A Trip
The world slipped away without much aplomb and left me sitting there, shivering. The reality which quietly took its place seemed at first to be a friendly one. The colors here were bright and inviting, the texture of everything had been blurred and reconfigured clumsily, leaving a graininess that made focusing impossible. For a while I was happy in my colorful confusion, content to experience the little men which danced on my jeans, their feet piercing my skin with small icicles in a sensation that at once was excruciating, and yet the most pleasurable feeling I’d experienced.
My reverie was broken the minute Adam spoke. His voice was disgusting, nasally and judgemental, it belied every delusion he held about himself and the world around him.
“I feel like salvia is a crazy high, do you guys feel it?” He gloated at us, preening in the knowledge that he had done this before.
A deeper voice answered, coming from the bundle sitting in the chair to my right.
“I don’t feel it yet, maybe it’s not going to hit me”
During their exchange, my perspective had shifted. I was no longer looking at the porch from my position behind its railing. My point of view had slid away from me, until I was seeing the scene from above and in front, digesting information as if I were standing on the porch steps and staring down at the action. From my new position, the reality of where and what I was dawned quickly and without mercy. I was high. With people I did not respect, sitting on the porch of a cabin in the woods. The dancing little men had left. Now it was just cold. I was in the bottom of a deep hole, and as I stared upwards the light ran farther and farther away from me. I was trapped. It was over. Adam began to dive into a speech, cradling his speaker like a life raft as he timed his self-indulgence to peak with the ebb and flow of the music. His partner was nodding in appreciation. He reminded me of a bear, his movements were slow and powerful, and his mind though sharp, was sluggish and made connections slowly. Together they amplified each other, they forced each other into pretension and depravity, they took away the filters until all that was left was the raw stupidity of the proletariat. It filled the air and clogged the lungs. It choked my eyes in a cloud of impenetrable fog.
This was the past, the present and the future. This was what I was hurtling towards. There was no escape on the east coast.

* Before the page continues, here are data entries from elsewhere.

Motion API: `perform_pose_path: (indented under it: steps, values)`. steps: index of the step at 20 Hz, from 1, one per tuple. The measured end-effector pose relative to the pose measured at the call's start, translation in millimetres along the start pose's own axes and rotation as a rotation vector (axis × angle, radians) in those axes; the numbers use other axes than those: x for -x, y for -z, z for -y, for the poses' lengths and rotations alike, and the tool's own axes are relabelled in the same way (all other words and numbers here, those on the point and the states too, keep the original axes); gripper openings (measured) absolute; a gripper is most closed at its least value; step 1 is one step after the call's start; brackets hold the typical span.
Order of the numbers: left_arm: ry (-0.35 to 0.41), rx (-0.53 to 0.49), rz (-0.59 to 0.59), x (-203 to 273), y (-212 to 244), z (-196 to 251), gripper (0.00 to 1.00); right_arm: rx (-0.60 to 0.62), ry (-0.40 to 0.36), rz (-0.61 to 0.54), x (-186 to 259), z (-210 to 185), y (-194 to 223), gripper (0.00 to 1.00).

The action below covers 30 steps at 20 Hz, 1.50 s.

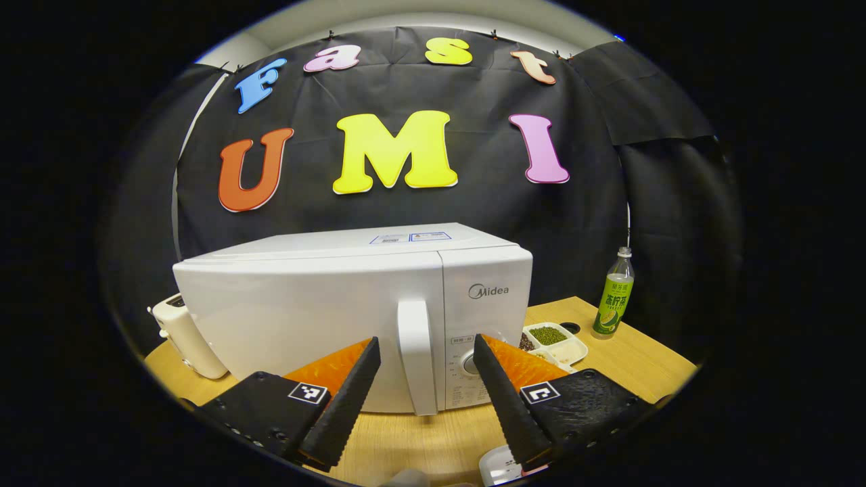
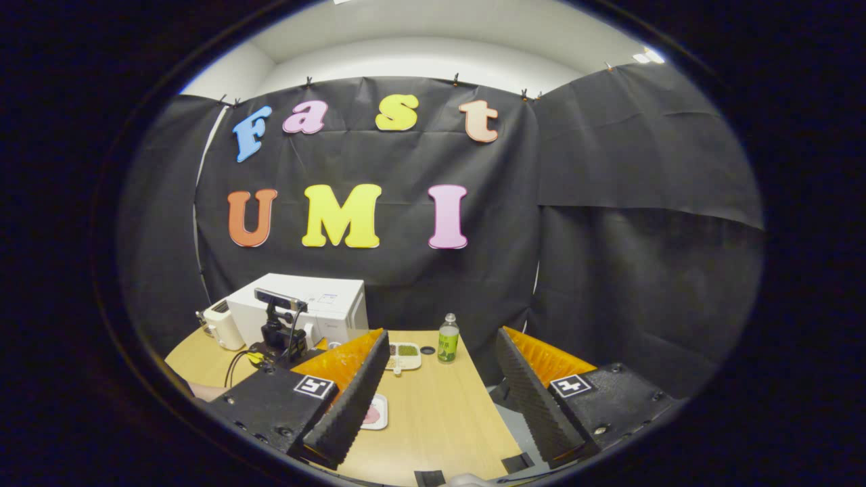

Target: Open the microwave oven with the left hand, put the food in, and close the microwave oven.

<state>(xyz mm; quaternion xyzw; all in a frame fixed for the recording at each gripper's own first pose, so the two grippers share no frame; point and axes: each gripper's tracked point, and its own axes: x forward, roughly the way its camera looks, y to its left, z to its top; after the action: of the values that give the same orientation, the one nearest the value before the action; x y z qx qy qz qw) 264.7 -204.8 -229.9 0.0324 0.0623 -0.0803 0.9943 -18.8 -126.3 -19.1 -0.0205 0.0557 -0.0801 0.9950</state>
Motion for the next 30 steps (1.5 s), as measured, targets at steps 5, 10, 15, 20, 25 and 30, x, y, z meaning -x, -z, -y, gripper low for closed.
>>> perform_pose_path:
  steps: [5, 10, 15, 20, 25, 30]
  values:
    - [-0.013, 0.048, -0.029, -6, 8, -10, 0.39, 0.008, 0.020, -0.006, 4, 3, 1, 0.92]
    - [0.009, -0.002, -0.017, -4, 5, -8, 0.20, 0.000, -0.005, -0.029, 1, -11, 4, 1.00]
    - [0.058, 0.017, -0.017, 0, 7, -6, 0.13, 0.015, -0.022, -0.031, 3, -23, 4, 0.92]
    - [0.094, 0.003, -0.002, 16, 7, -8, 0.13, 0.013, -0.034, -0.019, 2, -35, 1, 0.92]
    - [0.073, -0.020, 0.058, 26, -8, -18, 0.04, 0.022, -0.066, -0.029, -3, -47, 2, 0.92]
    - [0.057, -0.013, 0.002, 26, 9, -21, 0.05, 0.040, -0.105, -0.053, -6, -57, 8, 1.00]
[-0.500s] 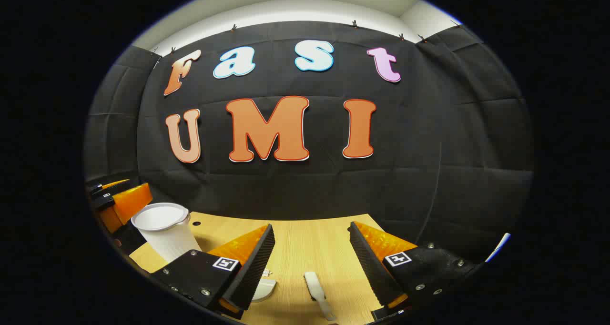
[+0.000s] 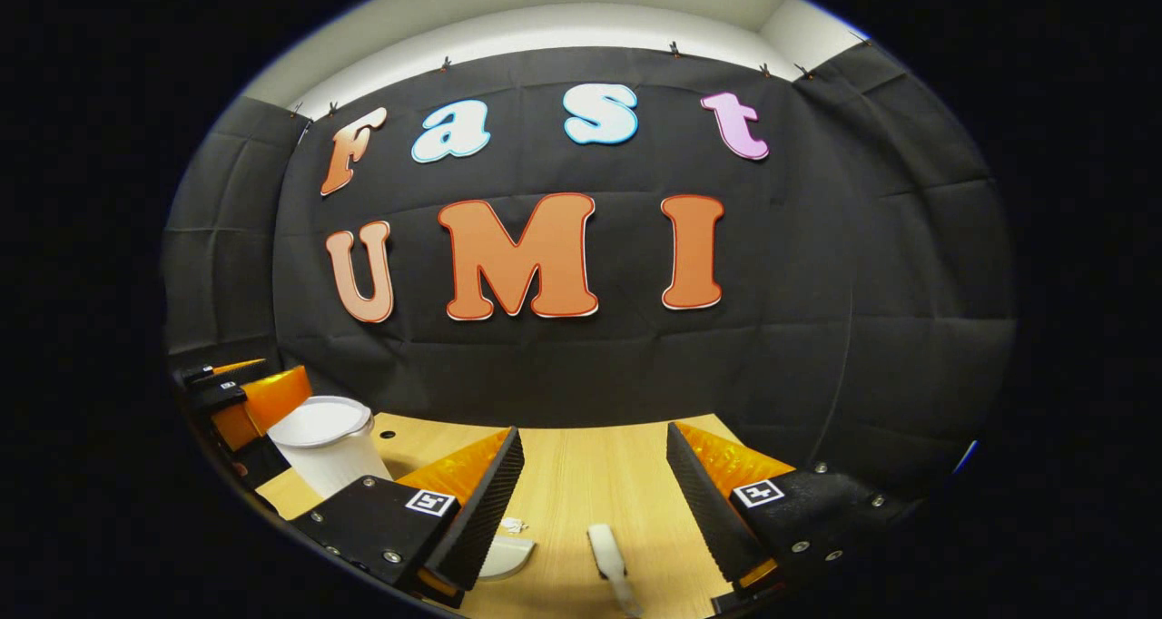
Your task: Pick up the small broom and dustpan from the desktop, sweep the trash into the dustpan with the broom, and then empty the trash into the garbage bin.
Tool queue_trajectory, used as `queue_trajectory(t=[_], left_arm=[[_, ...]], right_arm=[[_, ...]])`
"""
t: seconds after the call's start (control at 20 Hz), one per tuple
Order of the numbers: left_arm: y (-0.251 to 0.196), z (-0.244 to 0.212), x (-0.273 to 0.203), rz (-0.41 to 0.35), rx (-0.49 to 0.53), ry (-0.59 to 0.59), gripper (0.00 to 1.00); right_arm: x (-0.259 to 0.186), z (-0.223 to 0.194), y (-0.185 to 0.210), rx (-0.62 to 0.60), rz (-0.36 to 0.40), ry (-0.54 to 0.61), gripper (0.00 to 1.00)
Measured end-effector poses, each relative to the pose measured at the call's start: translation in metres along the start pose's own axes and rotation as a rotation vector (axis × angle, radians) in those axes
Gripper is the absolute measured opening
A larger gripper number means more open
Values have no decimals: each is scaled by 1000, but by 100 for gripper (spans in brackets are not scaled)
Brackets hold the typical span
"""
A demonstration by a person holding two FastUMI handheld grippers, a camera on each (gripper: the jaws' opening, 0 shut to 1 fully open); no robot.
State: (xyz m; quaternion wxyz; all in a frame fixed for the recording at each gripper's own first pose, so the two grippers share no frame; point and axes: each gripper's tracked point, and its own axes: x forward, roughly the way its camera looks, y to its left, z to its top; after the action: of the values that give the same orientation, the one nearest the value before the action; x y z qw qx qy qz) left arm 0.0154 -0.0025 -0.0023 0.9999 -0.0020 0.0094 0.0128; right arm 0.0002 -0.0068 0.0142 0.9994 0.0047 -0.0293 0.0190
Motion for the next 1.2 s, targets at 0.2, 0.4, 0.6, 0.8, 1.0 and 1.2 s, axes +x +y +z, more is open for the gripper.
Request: queue_trajectory(t=[0.2,0.4,0.6,0.8,1.0,1.2], left_arm=[[-11,0,7,-13,16,-7,95],[-14,6,16,-22,23,-20,95],[-10,-2,21,2,45,1,95],[-9,-13,20,10,24,36,95],[-5,-20,12,43,44,46,95],[-6,-30,8,45,51,78,95]], right_arm=[[7,8,-2,-16,2,-29,95],[15,17,-7,3,-2,-49,95],[20,12,-13,-3,-11,-36,95],[22,6,-12,-21,3,-16,95],[21,5,-16,-34,8,-12,95],[22,2,-17,-31,19,-4,95]])
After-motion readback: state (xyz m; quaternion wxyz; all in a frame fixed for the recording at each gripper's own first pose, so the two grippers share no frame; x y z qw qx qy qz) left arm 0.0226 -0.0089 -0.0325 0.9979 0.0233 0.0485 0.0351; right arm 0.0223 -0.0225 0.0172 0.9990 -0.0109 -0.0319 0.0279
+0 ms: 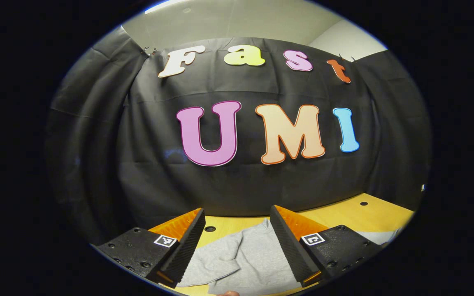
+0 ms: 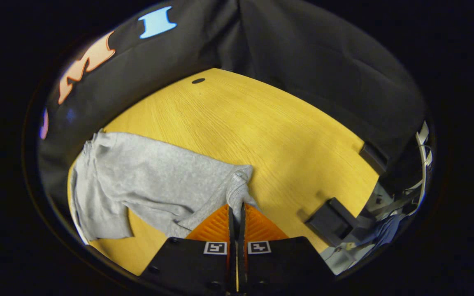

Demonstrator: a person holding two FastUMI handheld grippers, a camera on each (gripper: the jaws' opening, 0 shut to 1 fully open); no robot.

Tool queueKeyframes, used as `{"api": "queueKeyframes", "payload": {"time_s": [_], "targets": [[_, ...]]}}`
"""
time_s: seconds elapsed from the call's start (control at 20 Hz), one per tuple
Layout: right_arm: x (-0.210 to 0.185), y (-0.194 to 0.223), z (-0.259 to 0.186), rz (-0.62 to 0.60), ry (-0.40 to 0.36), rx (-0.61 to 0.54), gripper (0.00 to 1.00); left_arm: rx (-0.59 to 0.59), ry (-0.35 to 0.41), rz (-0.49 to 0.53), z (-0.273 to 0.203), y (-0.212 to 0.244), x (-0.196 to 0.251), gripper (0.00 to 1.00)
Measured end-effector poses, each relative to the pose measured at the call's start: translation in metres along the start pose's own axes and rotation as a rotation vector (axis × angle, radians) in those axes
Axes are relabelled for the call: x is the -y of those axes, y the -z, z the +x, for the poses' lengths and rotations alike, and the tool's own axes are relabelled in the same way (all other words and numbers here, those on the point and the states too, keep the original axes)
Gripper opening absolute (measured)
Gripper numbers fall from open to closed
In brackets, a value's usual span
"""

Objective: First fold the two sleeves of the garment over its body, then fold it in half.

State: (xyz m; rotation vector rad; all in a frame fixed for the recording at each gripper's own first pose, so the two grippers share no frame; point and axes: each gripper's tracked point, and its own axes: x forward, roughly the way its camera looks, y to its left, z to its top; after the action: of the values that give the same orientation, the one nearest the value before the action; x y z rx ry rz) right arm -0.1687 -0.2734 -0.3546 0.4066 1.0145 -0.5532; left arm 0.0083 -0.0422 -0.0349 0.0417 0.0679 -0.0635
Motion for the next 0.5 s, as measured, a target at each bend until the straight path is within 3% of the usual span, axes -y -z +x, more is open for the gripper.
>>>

New York was not a place of salvation, it was just a more concentrated bubble of idiocy. Then came the despair, the self-realization. Wave after wave of earth shattering, mind-altering discoveries.
I am a coward. I am afraid of everything. I am afraid of inferiority. I am afraid of failure. I am afraid of work. I am afraid of the truth. I am afraid to be alone. I am afraid of conflict. I am afraid of solitude, I am afraid of being known, I am afraid of being unknown. I am afraid of intimacy. I am a coward
The sensation came quickly and left quickly. It had all been true, but the second it passed there was no drive to fix myself. There was only a metallic taste around my tongue, and a fence wrapped around the middle of my chest. It was despair, true and utter despair. My head was glued to my shoulders and there was no escape, not from the situation, and not from the world. The music was still playing, the would be poets still discharging into each other’s waiting ears. The cowardice had left me weak, and when the song ended, and their expectant eyes looked to me; I had not the strength to do anything but weakly refuse, and then close my lips with finality.
I could tell they were disappointed. They wanted to be there for me; they were still my best friends after all, and yet they had failed me. It was my fault, I held them to a standard they could not reach, and then cried as my esteem for them crumbled. I had been a fool. I had always been a fool, and I likely would continue to be one until I died. I was nothing but a cowardly, lecherous fool, and everyone around me could sense it. I had no purpose, I should have been dead. I wanted to be dead.
The song ended, and a new one began, but this time I couldn’t breathe. Lucy in the Sky had crushed my lungs and squeezed my heart in fear. I cried for the death of my grandfather, I cried for the death of my innocence, and I cried for the shortcomings. There was no end to them, and they crushed me. They crushed me until I was nothing. They crushed me for an hour and a half, and then I got up, packed my chair and left; walking through the woods with my two confidants. We walked until we reached the hill leading to the street, and we walked into the fog that was broken only by the single bulb of a streetlight. We walked into a car, and I sat in my shame. We walked into death, and I cried.